Feature | CSV | JSON | AVRO | Parquet |
---|---|---|---|---|
Data Structure | Flat | Hierarchical | Hierarchical | Columnar |
Readability | High (Text-based) | High (Text-based) | Low (Binary) | Low (Binary) |
File Size | Medium | Large | Small | Small |
Performance | Low | Medium | High | Very High |
Schema Evolution | Not Supported | Not Supported | Supported | Supported |
Use Case | Simple analytics | Web APIs, Complex data | Long-term storage, Evolving schemas | Analytical queries, Large datasets |
Compression | Low | Medium | High | Very High |
Why Parquet?
Here’s a brief summary of why we chose Parquet for exporting GA4 data to BigQuery.
Columnar Efficiency
We benefit from Parquet’s columnar storage, optimizing our query execution by accessing only the necessary data.
Cost-Effective Storage
Our expenditure on data storage is minimized due to Parquet’s superior compression and encoding capabilities.

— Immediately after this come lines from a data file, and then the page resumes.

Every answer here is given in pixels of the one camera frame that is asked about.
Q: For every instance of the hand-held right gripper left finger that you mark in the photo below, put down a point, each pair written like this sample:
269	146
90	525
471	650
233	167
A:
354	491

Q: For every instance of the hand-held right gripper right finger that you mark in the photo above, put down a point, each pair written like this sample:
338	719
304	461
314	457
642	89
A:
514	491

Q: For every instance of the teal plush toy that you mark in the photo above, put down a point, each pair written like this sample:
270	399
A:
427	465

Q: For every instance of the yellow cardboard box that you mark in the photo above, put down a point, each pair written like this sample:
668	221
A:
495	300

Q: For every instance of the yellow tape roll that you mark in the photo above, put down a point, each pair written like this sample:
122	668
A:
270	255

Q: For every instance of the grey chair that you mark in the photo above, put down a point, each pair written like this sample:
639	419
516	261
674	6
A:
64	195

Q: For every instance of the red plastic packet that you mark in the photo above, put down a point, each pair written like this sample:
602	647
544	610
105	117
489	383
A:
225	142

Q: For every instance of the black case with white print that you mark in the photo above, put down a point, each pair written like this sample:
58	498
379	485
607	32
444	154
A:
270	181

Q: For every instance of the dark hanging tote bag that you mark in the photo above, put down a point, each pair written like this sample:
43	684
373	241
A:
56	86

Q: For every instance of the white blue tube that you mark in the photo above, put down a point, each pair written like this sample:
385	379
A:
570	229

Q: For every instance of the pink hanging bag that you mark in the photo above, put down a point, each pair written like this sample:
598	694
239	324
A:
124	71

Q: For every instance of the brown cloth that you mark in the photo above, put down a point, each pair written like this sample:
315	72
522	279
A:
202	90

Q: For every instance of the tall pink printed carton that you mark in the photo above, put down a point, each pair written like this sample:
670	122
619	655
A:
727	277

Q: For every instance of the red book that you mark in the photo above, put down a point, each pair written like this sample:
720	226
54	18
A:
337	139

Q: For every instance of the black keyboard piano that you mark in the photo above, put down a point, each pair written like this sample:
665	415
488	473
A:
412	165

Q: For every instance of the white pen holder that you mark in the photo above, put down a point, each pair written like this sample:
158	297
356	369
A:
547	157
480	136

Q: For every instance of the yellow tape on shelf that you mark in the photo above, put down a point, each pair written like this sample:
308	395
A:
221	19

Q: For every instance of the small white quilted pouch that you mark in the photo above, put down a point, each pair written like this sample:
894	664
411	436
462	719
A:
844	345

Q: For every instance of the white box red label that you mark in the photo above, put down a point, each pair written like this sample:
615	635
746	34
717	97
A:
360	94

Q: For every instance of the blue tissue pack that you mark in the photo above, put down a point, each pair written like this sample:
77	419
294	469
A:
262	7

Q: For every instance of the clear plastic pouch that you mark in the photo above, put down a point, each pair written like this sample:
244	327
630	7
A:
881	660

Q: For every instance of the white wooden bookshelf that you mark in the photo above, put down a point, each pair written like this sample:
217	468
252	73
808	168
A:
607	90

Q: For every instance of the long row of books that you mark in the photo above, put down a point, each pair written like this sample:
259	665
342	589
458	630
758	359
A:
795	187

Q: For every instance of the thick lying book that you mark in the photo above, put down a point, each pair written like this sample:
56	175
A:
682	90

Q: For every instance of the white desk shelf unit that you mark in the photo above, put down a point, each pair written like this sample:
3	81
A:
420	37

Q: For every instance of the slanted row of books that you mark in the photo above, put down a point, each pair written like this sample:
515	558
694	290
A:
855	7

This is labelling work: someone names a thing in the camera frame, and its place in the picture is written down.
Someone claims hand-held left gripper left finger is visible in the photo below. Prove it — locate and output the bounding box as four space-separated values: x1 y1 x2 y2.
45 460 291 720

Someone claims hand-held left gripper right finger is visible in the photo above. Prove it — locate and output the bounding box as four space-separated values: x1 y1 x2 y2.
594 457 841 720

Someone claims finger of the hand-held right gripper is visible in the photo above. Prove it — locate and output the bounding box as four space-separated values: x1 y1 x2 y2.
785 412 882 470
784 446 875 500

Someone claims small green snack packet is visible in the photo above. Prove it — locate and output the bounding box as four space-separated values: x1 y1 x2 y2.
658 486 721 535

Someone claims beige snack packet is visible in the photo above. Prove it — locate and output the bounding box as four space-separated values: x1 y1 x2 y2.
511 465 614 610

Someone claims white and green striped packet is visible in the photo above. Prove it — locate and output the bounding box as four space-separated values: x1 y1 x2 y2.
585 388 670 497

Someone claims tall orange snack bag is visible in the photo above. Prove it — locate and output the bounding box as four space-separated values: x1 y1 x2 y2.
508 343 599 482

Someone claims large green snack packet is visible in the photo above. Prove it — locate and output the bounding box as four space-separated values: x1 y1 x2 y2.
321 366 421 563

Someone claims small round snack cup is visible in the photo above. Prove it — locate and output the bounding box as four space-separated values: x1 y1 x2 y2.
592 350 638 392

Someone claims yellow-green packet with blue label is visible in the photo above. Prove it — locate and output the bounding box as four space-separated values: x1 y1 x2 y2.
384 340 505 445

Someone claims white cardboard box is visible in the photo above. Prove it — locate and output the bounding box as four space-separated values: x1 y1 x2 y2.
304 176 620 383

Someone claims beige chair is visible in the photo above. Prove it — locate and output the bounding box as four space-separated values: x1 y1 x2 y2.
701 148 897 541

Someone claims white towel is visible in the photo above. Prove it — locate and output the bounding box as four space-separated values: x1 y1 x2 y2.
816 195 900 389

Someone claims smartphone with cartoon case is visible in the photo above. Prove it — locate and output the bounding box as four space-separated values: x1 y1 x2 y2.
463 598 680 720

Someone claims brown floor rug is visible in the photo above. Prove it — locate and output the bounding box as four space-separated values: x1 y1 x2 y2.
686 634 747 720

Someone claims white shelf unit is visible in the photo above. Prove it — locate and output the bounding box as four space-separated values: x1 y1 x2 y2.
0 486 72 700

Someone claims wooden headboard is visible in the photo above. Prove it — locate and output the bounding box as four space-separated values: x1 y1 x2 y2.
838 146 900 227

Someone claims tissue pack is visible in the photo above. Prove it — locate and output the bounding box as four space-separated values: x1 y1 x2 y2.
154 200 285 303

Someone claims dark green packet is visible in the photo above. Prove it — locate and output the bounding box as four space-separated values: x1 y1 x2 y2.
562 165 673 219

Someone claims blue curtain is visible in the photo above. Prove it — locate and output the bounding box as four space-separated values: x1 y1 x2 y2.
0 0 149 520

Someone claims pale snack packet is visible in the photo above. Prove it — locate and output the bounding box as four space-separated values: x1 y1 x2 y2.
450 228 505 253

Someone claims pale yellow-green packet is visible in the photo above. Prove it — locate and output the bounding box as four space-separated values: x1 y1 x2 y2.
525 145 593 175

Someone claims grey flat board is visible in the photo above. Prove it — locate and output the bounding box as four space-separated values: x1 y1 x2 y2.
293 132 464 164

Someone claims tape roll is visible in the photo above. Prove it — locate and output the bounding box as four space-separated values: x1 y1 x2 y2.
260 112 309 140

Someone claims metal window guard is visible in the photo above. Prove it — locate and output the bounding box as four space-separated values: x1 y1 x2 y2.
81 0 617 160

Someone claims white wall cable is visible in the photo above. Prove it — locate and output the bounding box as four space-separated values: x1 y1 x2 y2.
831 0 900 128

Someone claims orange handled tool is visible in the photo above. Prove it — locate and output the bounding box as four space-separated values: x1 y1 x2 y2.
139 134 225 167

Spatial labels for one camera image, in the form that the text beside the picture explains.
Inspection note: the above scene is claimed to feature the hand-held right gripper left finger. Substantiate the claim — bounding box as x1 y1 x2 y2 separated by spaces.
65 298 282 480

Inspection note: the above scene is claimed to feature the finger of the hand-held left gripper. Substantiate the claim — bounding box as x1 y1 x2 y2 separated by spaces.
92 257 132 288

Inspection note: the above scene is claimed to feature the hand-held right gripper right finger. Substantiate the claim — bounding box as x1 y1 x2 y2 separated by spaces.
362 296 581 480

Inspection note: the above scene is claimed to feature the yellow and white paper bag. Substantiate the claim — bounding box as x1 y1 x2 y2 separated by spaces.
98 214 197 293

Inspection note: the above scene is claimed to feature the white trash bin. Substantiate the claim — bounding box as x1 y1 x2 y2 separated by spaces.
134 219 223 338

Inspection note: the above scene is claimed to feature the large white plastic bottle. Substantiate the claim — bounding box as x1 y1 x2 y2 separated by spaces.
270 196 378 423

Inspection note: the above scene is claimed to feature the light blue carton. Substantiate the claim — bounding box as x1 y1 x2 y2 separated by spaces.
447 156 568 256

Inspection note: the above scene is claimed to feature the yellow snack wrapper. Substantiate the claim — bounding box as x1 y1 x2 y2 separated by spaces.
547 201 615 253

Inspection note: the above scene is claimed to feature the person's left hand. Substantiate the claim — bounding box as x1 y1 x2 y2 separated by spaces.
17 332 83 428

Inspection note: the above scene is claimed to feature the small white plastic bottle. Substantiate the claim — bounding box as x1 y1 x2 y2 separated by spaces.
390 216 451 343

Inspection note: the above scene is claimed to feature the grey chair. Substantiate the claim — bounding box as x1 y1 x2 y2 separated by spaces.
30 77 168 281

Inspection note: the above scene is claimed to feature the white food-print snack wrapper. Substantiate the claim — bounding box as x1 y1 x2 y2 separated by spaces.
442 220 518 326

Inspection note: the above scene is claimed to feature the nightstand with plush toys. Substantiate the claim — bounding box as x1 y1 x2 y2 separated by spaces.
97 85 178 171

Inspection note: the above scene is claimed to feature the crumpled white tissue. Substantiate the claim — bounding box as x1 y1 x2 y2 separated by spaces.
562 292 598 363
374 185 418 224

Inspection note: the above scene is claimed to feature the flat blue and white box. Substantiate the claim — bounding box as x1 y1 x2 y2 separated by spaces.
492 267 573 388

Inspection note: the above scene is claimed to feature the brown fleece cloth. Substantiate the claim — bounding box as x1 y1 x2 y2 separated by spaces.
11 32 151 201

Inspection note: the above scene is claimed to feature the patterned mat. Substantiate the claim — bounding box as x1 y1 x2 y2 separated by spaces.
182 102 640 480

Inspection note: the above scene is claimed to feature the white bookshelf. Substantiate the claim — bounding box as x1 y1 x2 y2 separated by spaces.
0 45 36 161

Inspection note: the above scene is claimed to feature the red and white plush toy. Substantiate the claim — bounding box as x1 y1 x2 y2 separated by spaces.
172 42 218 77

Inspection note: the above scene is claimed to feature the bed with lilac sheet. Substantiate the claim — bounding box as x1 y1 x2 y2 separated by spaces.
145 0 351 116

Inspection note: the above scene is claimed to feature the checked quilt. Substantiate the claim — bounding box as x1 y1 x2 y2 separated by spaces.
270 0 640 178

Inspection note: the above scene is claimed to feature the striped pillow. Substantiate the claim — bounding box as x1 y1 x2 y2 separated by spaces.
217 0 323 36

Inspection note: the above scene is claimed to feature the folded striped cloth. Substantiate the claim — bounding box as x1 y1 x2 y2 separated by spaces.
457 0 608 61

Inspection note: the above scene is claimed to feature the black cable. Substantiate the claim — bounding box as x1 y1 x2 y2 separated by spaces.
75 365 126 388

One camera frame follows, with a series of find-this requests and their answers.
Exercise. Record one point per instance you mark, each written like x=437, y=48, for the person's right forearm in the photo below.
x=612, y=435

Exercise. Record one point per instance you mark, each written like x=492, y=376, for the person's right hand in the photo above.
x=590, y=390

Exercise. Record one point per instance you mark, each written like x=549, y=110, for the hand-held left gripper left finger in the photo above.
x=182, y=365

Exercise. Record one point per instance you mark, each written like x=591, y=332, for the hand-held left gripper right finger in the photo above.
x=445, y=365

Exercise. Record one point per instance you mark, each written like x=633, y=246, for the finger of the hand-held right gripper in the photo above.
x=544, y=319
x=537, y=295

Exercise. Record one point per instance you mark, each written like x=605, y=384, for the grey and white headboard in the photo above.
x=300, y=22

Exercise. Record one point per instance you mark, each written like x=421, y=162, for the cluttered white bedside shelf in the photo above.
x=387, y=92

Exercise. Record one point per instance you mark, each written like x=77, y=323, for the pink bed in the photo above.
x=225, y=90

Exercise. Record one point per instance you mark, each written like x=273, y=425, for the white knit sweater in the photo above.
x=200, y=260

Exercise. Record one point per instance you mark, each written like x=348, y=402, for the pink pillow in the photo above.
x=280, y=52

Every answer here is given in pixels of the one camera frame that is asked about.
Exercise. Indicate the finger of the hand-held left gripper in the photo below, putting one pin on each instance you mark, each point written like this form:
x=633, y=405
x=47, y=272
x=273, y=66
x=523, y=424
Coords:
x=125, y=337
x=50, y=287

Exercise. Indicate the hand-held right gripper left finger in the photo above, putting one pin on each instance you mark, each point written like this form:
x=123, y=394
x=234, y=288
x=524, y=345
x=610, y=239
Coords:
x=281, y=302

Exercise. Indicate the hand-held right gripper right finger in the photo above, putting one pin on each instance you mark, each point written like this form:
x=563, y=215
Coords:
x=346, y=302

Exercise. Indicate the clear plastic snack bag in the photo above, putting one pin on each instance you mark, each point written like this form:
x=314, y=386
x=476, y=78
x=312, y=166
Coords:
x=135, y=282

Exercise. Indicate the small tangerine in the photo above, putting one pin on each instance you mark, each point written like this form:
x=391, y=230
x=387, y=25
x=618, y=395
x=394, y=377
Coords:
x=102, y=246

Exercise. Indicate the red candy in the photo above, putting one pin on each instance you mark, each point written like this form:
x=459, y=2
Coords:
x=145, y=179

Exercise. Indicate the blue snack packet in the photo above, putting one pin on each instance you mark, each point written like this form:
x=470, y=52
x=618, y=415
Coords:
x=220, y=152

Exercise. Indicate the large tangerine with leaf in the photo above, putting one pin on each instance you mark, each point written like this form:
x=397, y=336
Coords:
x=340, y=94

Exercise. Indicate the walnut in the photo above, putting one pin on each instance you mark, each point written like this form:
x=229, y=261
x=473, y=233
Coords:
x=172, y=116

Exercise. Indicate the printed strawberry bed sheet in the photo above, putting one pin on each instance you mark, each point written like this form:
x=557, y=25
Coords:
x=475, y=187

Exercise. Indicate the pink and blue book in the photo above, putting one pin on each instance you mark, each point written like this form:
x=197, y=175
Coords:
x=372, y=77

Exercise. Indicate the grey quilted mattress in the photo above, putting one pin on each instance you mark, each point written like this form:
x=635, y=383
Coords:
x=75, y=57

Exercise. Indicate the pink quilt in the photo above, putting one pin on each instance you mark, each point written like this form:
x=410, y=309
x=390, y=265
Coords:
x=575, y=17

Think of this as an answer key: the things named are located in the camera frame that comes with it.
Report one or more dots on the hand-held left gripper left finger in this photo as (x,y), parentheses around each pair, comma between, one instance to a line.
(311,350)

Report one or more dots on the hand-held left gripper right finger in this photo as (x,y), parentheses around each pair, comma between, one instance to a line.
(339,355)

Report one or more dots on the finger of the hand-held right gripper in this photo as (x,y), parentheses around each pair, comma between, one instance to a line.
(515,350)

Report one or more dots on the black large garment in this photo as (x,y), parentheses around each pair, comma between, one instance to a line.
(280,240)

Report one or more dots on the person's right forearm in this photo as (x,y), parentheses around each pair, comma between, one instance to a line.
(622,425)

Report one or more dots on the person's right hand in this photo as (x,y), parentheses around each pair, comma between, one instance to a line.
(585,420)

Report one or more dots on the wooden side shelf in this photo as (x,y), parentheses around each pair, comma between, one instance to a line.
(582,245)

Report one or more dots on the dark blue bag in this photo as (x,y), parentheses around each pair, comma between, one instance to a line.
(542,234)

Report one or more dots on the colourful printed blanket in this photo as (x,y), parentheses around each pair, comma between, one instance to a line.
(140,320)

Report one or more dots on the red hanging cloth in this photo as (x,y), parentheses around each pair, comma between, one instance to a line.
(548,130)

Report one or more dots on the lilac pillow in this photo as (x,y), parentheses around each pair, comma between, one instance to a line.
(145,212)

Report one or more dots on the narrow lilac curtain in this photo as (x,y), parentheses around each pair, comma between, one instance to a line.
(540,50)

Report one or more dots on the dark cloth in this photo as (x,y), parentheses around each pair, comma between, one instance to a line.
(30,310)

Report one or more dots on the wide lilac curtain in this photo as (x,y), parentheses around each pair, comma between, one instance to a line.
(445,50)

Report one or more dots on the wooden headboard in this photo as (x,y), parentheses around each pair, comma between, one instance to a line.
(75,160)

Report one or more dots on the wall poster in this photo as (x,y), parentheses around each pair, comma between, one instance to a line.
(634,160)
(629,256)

Support for Hierarchical Data
It supports our GA4 hierarchical data structures, ensuring the integrity of our analytical insights.
Seamless Integration
We utilize Snowflake’s native support for Parquet for straightforward data processing.
Schema Evolution Support
Since GA4 is in its early stage and new features keep on coming, we can gracefully manage changes in our data schema, avoiding costly downtime and data migrations.
Exporting Single Table
Clicking on the Export -> Export to GCS option will give us an option box to pick export format and compression. I have also specified a GCS storage location to store the export.
Exporting Multiple tables
Visual interface only allows export of a single table. Google Analytics 4, however, stores each day’s data separately as a single table. Therefore, we will have to find an alternative to visual export.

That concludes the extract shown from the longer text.